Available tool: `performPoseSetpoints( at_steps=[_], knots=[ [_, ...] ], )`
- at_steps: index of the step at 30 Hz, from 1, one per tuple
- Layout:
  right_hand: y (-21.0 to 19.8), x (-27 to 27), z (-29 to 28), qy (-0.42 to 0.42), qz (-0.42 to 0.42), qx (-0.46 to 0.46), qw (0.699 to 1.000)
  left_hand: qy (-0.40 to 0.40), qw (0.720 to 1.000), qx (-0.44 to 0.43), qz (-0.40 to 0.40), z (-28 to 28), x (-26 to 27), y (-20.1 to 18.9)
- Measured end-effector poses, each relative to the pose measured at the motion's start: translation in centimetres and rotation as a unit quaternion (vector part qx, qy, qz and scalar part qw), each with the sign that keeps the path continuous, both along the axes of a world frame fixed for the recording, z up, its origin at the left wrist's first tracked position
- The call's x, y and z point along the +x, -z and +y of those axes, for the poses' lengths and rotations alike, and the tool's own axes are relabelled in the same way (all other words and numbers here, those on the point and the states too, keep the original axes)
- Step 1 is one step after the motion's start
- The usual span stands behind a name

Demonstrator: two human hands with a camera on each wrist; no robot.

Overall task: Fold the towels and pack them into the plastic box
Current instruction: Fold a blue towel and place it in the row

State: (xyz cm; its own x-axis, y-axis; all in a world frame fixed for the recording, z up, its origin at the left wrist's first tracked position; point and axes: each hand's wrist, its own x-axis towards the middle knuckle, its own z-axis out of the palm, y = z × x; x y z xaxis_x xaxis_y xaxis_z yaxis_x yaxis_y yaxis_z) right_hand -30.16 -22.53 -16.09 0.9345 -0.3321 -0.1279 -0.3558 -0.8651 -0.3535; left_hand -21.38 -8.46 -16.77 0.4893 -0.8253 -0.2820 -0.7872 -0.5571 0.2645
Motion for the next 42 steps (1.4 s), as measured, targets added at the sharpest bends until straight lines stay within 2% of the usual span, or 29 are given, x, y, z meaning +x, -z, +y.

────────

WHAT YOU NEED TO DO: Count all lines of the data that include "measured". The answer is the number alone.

REPLY TO THE TASK: 2